- HOW TO COMPLETE THIS TASK
Print out the data that follows exactly, character for character, apart from the pictures.

- RECORDED INFORMATION
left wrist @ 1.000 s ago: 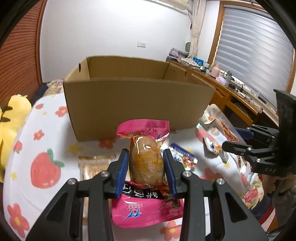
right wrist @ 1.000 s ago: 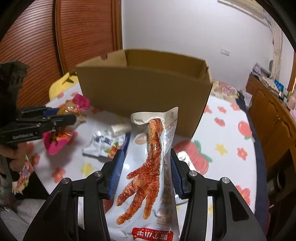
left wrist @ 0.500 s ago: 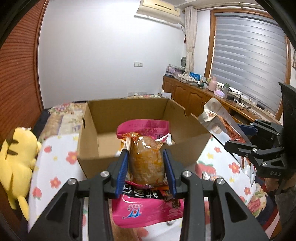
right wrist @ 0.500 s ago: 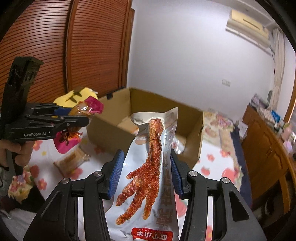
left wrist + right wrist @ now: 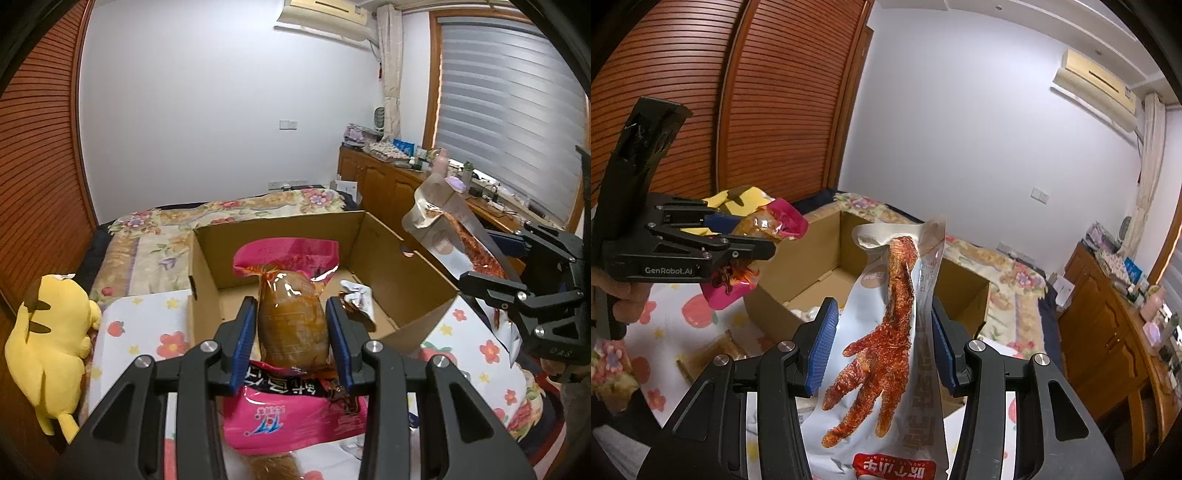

- RESPONSE
left wrist @ 1.000 s ago: 
right wrist @ 1.000 s ago: 
left wrist @ 0.500 s ago: 
right wrist @ 0.500 s ago: 
left wrist + right wrist @ now: 

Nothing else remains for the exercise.